Several studies are enrolling patients with both metastatic and localized RCC, and have endpoints ranging from safety to progression-free survival (Table 2). Several of these studies have been completed, with published results. In a study conducted at the Cleveland Clinic, 30 patients thought to have unresectable RCC were treated with daily sunitinib.7 Patients were assessed every 12 weeks to determine surgical resectability. The median decrease in size of the primary tumor was 22%. In the study, 45% of patients met the primary endpoint of being considered surgically resectable and underwent nephrectomy. In a study conducted at Roswell Park Cancer Institute, patients with metastatic or large, localized RCC were treated with sunitinib for 3 months prior to surgery.6 The primary endpoint was safety, and there were no surgical complications attributable to preoperative sunitinib therapy.

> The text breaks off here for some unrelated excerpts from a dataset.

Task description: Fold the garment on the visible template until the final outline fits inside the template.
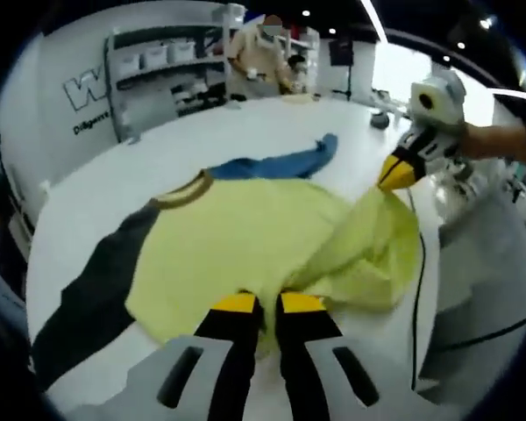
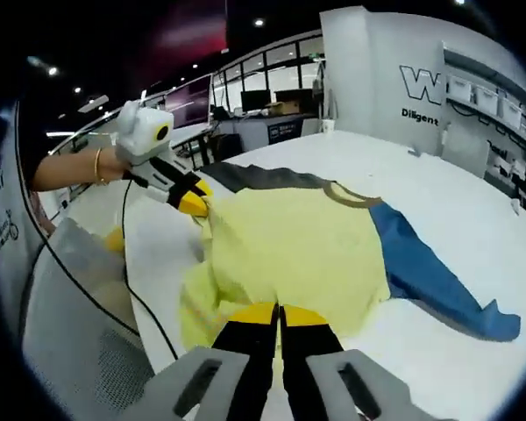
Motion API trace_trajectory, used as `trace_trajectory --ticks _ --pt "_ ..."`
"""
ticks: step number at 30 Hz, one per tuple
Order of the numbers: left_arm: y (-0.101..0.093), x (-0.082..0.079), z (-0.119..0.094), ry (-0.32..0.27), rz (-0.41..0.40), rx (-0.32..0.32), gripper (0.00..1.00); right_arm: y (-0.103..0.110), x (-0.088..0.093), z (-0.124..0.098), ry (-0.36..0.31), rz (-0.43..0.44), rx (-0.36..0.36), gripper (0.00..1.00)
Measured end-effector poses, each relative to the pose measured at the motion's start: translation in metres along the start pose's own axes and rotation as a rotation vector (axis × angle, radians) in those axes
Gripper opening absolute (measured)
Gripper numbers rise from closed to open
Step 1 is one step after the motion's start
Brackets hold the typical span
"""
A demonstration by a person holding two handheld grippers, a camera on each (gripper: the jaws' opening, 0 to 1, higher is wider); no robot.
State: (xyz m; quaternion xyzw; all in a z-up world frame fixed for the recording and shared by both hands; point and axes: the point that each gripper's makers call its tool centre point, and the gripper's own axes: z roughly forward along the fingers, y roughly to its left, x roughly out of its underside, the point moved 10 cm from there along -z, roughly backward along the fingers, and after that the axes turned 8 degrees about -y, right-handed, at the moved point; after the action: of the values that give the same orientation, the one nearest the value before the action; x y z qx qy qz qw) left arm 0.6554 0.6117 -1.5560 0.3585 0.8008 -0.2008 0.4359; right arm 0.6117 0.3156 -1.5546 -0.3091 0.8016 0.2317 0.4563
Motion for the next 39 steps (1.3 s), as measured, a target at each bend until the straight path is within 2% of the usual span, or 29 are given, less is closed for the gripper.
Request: trace_trajectory --ticks 2,4,5,6,8,11,14,16,19,20,22,24,25,26,27,30,34,36,39 --pt "0.007 -0.003 0.01 0.007 -0.021 -0.009 0.05 -0.007 0.001 0.006 0.011 0.015 0.006 0.0" --pt "0.014 -0.005 0.017 0.005 -0.053 -0.047 0.06 -0.007 0.0 0.007 0.021 0.021 0.013 0.0" --pt "0.019 -0.005 0.023 -0.014 -0.099 -0.07 0.07 -0.006 0.001 0.009 0.024 0.008 0.014 0.04" --pt "0.021 -0.005 0.025 -0.012 -0.127 -0.064 0.08 -0.005 0.001 0.01 0.023 0.002 0.011 0.12" --pt "0.022 -0.004 0.026 -0.012 -0.155 -0.077 0.07 0.0 0.003 0.01 0.024 -0.005 -0.006 0.18" --pt "0.027 -0.002 0.025 -0.003 -0.166 -0.103 0.02 0.006 0.011 0.007 0.052 -0.001 -0.035 0.18" --pt "0.023 0.003 0.021 -0.013 -0.223 -0.111 0.04 0.016 0.019 0.0 0.081 -0.008 -0.051 0.21" --pt "0.022 0.009 0.019 -0.009 -0.23 -0.102 0.06 0.022 0.026 -0.004 0.105 -0.021 -0.057 0.21" --pt "0.008 0.016 0.016 0.033 -0.174 -0.068 0.12 0.026 0.034 -0.007 0.112 -0.002 -0.065 0.22" --pt "0.006 0.018 0.02 0.042 -0.136 -0.038 0.15 0.028 0.036 -0.007 0.113 0.003 -0.069 0.23" --pt "-0.001 0.018 0.023 0.04 -0.083 0.005 0.21 0.034 0.04 -0.006 0.123 0.002 -0.084 0.25" --pt "-0.005 0.018 0.026 0.053 0.035 0.026 0.24 0.035 0.045 -0.004 0.135 -0.005 -0.086 0.27" --pt "-0.007 0.019 0.028 0.087 0.094 0.019 0.25 0.038 0.045 -0.003 0.144 -0.009 -0.085 0.29" --pt "-0.009 0.019 0.03 0.095 0.129 0.029 0.25 0.04 0.046 -0.003 0.155 -0.015 -0.08 0.31" --pt "-0.012 0.017 0.033 0.09 0.163 0.042 0.25 0.039 0.046 -0.004 0.184 -0.061 -0.064 0.32" --pt "-0.021 0.01 0.036 0.081 0.194 0.052 0.25 0.046 0.047 -0.003 0.184 -0.08 -0.067 0.35" --pt "-0.022 0.01 0.045 0.073 0.193 0.08 0.23 0.05 0.051 -0.001 0.191 -0.078 -0.096 0.33" --pt "-0.023 0.008 0.048 0.065 0.262 0.076 0.22 0.055 0.049 -0.004 0.202 -0.086 -0.094 0.34" --pt "-0.021 0.016 0.053 0.082 0.297 0.094 0.18 0.058 0.048 -0.007 0.19 -0.103 -0.093 0.32"
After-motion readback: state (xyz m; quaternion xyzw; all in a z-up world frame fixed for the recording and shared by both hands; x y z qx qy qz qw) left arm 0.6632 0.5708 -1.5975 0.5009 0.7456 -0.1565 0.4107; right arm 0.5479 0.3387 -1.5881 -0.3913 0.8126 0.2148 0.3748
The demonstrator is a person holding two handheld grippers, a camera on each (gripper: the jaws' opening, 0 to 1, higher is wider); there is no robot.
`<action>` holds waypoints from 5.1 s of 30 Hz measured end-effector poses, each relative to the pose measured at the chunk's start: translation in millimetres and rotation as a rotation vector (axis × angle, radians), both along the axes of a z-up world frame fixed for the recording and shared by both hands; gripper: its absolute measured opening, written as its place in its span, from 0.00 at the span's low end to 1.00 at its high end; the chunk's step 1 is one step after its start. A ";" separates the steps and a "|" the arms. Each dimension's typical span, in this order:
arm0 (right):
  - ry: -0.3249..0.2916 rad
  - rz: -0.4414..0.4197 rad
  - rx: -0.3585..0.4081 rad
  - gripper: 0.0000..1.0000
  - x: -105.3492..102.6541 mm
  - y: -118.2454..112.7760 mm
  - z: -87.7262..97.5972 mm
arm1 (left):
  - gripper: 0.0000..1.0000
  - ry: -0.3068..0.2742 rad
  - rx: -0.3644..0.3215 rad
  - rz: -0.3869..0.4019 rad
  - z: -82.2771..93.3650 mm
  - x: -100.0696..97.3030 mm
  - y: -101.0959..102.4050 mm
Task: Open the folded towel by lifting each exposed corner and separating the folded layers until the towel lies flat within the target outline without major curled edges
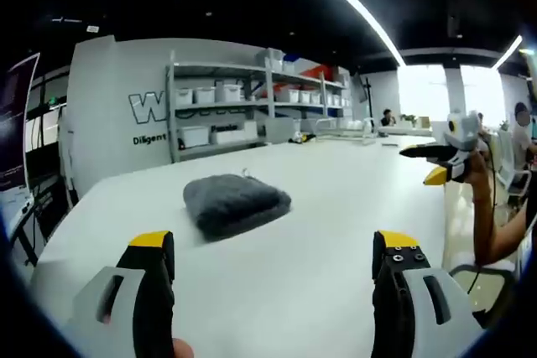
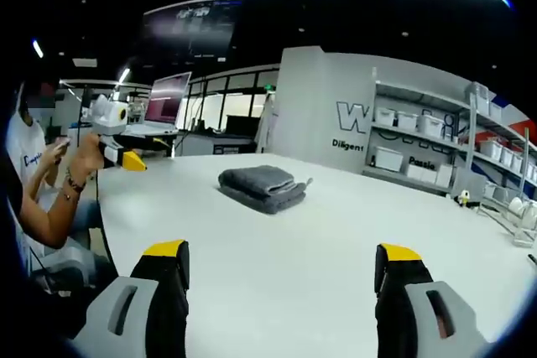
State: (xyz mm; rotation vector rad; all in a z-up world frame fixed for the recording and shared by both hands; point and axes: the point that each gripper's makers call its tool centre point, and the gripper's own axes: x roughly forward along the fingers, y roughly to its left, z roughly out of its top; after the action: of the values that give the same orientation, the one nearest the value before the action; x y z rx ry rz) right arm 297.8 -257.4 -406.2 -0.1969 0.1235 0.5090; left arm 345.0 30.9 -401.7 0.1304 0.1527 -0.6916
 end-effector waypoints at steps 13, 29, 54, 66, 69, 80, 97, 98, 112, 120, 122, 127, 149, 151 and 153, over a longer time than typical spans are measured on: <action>0.005 0.014 0.010 0.93 -0.3 -2.5 1.6 | 0.97 0.027 0.026 -0.025 -3.1 7.4 -19.1; 0.004 0.019 0.013 0.91 -0.9 -3.5 4.3 | 0.97 0.027 0.087 -0.023 3.7 25.3 -36.8; -0.008 0.005 0.000 0.90 -6.4 -9.4 6.8 | 0.97 0.052 0.162 -0.064 9.9 61.9 -68.3; -0.015 0.007 -0.006 0.90 -10.2 -10.6 8.5 | 0.97 0.056 0.171 -0.048 17.9 81.8 -77.0; -0.016 0.007 -0.008 0.90 -10.8 -12.2 9.1 | 0.97 0.047 0.206 -0.034 15.8 90.1 -81.0; -0.036 0.010 0.008 0.89 -14.9 -14.2 16.1 | 0.97 0.049 0.279 -0.038 7.0 116.0 -100.2; -0.040 0.020 0.006 0.89 -17.9 -12.8 16.9 | 0.96 0.071 0.344 -0.022 -14.3 149.1 -114.7; -0.041 0.019 0.006 0.89 -18.1 -13.2 17.2 | 0.96 0.072 0.346 -0.022 -15.5 150.0 -115.1; -0.035 0.011 0.011 0.89 -16.9 -17.2 16.8 | 0.95 0.107 0.373 0.000 -38.3 171.8 -117.0; -0.042 0.012 0.008 0.89 -18.4 -16.8 19.3 | 0.92 0.110 0.339 -0.001 -41.2 181.1 -122.3; -0.043 0.016 0.010 0.89 -19.0 -16.1 20.0 | 0.91 0.109 0.340 -0.001 -42.9 183.5 -123.5; -0.045 0.018 0.006 0.89 -19.6 -16.7 21.0 | 0.87 0.112 0.351 -0.001 -46.6 186.4 -123.8; -0.047 0.036 0.008 0.88 -22.5 -10.9 19.8 | 0.40 0.079 0.332 0.013 -52.3 195.7 -120.4; -0.046 0.036 0.008 0.88 -22.6 -10.4 19.4 | 0.35 0.070 0.306 0.003 -50.8 194.8 -122.0; -0.045 0.037 0.007 0.88 -22.6 -9.6 19.1 | 0.31 0.066 0.287 0.001 -50.9 194.6 -122.6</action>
State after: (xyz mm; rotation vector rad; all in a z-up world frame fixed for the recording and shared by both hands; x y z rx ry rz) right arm 275.3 -267.0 -387.1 -0.2042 0.0741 0.5410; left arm 539.6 -91.7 -452.6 0.3829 0.3152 -0.6706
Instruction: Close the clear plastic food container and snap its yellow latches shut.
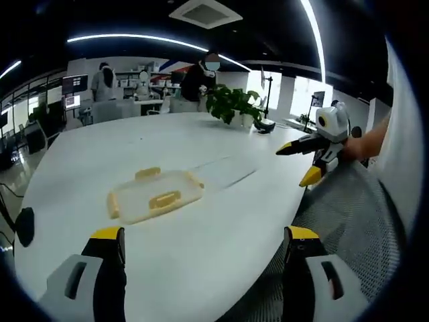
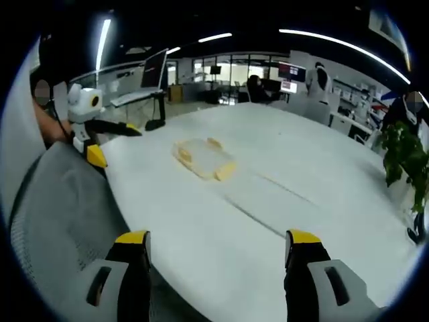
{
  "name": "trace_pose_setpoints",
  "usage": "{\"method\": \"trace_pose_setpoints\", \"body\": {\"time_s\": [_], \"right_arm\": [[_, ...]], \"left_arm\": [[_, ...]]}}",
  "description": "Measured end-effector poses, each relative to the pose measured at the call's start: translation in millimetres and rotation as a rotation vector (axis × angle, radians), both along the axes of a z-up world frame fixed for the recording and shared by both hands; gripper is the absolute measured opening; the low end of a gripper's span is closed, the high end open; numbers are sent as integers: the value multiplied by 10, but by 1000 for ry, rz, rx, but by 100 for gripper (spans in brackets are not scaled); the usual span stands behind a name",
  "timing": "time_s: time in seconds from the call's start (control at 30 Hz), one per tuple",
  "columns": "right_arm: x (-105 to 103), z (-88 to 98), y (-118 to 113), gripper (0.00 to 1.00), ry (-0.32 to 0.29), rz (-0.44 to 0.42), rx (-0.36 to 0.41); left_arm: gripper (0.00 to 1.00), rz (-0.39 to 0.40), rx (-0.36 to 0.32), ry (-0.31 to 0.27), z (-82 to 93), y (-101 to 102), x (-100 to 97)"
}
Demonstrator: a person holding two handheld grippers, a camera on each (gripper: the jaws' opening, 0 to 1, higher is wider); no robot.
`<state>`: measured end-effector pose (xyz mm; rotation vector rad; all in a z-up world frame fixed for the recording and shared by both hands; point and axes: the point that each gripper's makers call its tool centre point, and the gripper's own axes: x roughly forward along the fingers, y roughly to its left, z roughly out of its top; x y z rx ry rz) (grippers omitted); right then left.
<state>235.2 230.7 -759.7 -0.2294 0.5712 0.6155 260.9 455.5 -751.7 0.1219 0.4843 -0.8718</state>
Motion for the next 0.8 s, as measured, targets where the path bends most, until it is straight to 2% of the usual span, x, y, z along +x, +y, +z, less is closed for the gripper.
{"method": "trace_pose_setpoints", "body": {"time_s": [0.8], "right_arm": [[-5, 3, 1, 82, 4, -1, 1]], "left_arm": [[98, -7, 11, 8, -22, -5, -21]]}}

On imaging obtained after 2 months of sunitinib, the mean cross sectional tumor diameter decreased by 27.9%. After a decrease in tumor size, 8 patients presenting with cT1b tumors underwent successful laparoscopic partial nephrectomy. A study from the University of North Carolina treated 30 patients with preoperative sorafenib and concluded that preoperative sorafenib is safe and feasible.22 In this study, the median duration of sorafenib therapy was 33 days, which produced a 9.6% decrease in primary tumor size.

Summary

The standard-of-care treatment for clinically localized RCC remains surgical resection. Patients at high risk for recurrence stand to benefit from systemic therapy. A number of phase 3 adjuvant therapy trials are ongoing that are evaluating targeted agents that are active against metastatic RCC. The outcomes of these trials will influence how neoadjuvant approaches are developed for RCC. The potential goals of neoadjuvant therapy include decreasing the risk of disease recurrence, maximizing organ preservation, and evaluating the molecular effects of systemic therapy. The neoadjuvant setting provides an ideal platform for investigating the molecular interactions between drug and tumor to yield insights into mechanisms of action and drug resistance and to provide candidates for predictive biomarkers. Multiple phase 2 neoadjuvant therapy trials are assessing safety and response rate, and will pave the way for any future phase 3 trials of neoadjuvant therapy for RCC.